> **Task to complete**: Below are records. Copy every line with "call" in it.

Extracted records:

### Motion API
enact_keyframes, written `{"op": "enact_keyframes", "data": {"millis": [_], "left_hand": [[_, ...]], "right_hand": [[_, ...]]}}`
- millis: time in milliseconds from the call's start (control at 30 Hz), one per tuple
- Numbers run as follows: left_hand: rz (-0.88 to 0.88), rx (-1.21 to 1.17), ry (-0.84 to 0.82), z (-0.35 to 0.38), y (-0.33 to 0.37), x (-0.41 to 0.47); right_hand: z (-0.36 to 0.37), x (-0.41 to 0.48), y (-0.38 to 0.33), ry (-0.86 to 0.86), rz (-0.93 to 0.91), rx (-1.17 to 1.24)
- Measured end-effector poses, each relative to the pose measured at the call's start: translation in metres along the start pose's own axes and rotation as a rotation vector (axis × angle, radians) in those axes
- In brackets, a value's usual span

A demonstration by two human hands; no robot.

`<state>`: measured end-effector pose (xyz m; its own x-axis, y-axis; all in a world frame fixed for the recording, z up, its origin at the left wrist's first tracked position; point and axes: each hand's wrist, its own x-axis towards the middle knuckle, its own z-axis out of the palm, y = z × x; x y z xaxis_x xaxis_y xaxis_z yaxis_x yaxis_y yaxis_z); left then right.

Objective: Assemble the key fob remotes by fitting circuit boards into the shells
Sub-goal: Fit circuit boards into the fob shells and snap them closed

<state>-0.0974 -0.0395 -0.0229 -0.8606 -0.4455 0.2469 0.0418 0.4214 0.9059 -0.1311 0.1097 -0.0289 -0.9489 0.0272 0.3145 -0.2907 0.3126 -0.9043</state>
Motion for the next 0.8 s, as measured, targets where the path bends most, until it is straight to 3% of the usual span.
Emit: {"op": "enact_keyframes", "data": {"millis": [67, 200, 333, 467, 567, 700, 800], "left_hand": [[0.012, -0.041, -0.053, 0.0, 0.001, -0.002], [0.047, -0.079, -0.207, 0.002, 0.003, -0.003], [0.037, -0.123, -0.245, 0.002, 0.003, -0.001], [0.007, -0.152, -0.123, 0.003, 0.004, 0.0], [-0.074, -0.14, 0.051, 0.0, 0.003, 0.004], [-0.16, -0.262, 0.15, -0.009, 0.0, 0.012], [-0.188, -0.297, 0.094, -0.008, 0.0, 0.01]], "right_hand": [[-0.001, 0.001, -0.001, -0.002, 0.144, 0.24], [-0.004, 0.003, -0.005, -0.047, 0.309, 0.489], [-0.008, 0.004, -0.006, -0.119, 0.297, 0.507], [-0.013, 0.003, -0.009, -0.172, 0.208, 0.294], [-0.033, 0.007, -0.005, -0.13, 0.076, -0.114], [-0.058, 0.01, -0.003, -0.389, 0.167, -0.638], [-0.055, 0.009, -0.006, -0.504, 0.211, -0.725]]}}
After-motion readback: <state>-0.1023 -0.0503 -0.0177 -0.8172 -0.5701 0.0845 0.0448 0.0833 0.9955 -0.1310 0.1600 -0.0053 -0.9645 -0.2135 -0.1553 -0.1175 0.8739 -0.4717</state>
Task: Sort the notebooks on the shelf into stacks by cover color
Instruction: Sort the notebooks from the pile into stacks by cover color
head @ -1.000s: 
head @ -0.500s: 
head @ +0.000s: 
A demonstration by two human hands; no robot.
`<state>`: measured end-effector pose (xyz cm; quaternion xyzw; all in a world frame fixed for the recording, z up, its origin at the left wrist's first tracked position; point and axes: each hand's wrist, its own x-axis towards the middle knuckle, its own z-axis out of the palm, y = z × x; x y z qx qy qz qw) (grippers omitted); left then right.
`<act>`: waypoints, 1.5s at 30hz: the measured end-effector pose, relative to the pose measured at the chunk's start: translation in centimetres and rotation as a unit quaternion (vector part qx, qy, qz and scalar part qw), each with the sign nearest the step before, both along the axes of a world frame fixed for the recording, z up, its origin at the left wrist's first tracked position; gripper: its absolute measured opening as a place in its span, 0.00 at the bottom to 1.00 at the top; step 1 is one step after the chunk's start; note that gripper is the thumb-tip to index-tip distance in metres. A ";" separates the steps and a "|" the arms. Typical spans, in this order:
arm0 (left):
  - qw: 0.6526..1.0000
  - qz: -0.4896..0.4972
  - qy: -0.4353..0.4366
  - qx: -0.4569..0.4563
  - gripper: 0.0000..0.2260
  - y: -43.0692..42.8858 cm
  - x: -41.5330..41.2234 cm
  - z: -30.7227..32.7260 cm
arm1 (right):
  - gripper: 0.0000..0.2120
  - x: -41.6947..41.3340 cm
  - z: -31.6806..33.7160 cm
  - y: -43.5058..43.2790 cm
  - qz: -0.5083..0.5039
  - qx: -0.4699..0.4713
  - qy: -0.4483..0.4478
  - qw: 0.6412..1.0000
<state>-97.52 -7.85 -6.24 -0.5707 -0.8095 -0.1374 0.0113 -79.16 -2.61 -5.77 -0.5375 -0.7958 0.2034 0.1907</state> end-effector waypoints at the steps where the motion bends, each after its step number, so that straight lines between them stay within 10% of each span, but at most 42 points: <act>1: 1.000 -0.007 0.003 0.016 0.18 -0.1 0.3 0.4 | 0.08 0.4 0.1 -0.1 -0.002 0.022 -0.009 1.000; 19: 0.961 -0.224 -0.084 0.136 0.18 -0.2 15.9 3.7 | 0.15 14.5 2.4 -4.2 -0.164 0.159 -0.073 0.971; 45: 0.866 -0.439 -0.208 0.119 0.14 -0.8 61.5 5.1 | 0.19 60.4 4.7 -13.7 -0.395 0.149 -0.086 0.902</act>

> **Your response**:
- millis: time in milliseconds from the call's start (control at 30 Hz), one per tuple
- Measured end-effector poses, each relative to the pose measured at the call's start: translation in metres along the start pose's own axes and rotation as a rotation vector (axis × angle, radians) in those axes

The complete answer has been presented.